## EXERCISE BRIEF
Copy, exactly and without additions, every line in the records below from the one holding "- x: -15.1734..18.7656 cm" through the one holding "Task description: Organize", both ends included.

(Data excerpts)
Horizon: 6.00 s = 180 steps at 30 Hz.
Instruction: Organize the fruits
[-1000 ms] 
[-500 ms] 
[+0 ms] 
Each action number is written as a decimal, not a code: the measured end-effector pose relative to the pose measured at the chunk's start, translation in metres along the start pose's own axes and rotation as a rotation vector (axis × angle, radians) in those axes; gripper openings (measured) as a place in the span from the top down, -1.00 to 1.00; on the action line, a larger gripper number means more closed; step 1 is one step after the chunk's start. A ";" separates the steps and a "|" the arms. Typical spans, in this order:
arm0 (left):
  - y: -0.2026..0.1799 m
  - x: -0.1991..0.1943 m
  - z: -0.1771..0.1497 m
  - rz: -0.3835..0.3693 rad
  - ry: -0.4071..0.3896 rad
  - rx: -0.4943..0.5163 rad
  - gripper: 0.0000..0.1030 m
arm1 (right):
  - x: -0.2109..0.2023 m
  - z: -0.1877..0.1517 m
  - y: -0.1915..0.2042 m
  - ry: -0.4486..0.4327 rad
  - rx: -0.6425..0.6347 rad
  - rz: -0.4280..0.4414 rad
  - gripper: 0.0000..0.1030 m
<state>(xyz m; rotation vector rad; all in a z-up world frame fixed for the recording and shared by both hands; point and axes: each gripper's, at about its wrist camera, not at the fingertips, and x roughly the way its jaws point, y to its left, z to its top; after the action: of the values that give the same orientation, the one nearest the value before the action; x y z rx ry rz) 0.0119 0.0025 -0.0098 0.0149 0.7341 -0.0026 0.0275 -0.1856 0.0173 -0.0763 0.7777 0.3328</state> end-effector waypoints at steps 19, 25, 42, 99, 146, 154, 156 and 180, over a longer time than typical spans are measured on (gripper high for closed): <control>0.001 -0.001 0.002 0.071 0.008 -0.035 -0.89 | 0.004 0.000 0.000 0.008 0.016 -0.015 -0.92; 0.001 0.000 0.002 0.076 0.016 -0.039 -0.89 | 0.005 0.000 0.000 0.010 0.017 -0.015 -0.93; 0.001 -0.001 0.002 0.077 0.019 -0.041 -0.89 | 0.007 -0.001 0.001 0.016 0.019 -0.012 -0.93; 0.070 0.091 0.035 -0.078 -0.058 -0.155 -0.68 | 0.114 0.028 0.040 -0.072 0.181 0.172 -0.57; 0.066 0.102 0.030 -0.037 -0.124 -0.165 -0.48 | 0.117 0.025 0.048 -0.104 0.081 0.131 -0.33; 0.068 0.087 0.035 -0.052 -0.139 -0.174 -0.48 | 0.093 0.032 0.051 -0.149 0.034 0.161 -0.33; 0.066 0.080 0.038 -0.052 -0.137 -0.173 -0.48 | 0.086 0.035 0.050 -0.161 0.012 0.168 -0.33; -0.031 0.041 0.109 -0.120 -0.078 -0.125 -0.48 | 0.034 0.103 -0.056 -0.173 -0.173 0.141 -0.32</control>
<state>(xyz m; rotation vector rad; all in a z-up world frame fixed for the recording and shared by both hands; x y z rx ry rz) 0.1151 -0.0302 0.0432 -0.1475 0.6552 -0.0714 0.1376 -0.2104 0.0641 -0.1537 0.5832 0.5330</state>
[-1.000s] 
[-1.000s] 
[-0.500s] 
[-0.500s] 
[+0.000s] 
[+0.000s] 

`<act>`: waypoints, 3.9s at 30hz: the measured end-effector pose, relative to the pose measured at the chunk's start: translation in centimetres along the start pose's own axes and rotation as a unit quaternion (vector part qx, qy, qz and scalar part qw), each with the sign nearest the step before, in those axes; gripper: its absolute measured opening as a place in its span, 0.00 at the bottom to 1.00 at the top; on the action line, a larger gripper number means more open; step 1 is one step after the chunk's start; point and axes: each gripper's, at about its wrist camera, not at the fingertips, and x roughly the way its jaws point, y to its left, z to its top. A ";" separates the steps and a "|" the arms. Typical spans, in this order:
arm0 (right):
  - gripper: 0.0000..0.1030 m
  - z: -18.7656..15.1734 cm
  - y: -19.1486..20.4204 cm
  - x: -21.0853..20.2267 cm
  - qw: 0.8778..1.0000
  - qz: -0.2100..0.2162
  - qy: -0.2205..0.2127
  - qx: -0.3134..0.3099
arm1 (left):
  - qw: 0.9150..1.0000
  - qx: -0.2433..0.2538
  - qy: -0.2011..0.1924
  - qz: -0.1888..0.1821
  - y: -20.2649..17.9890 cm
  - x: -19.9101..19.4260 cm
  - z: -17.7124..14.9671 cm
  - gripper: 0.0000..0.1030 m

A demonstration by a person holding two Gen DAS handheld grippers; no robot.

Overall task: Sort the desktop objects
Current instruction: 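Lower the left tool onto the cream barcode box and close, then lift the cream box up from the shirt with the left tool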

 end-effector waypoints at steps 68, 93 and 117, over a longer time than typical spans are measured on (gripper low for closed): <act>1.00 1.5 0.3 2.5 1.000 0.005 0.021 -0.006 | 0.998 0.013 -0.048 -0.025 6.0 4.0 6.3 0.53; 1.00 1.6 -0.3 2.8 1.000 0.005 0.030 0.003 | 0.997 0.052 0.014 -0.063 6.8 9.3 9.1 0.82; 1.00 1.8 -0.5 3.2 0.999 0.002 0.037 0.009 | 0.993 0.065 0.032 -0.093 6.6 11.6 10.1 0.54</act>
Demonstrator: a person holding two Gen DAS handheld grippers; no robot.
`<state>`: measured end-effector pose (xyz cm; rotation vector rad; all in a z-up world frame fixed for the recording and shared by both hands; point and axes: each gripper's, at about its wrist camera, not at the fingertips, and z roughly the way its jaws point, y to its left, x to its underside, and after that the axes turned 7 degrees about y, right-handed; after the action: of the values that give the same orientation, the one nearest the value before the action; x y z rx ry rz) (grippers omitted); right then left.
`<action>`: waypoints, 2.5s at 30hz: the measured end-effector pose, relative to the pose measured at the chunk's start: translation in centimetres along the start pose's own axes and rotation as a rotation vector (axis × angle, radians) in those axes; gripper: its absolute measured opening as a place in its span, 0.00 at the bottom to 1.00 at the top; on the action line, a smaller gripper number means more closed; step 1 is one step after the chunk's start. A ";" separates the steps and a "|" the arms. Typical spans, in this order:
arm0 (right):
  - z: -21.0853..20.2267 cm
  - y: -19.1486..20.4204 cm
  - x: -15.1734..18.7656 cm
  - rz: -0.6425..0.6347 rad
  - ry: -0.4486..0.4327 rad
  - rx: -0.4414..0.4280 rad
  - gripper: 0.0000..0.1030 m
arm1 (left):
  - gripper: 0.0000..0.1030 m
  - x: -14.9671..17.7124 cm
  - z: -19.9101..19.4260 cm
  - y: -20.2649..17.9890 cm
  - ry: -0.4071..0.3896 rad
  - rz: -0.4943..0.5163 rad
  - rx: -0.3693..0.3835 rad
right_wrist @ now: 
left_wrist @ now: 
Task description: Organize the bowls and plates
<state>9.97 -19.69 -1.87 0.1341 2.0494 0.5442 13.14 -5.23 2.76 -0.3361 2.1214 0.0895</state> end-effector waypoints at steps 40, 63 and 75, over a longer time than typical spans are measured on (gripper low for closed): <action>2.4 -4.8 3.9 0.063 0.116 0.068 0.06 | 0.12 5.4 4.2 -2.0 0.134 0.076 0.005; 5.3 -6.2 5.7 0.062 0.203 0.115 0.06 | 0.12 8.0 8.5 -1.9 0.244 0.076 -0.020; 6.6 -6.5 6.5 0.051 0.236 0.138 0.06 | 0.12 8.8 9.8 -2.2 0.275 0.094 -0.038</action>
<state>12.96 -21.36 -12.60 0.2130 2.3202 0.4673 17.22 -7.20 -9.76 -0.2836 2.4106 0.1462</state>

## WRITTEN RESPONSE
  - x: -15.1734..18.7656 cm
  - rz: -0.6425..0.6347 rad
  - ry: -0.4486..0.4327 rad
  - rx: -0.4414..0.4280 rad
  - gripper: 0.0000..0.1030 m
arm1 (left):
  - gripper: 0.0000..0.1030 m
  - x: -14.9671..17.7124 cm
  - z: -19.9101..19.4260 cm
  - y: -20.2649..17.9890 cm
  - ry: -0.4071..0.3896 rad
  - rz: -0.4943..0.5163 rad
  - rx: -0.3693..0.3835 rad
right_wrist @ now: 
left_wrist @ now: 
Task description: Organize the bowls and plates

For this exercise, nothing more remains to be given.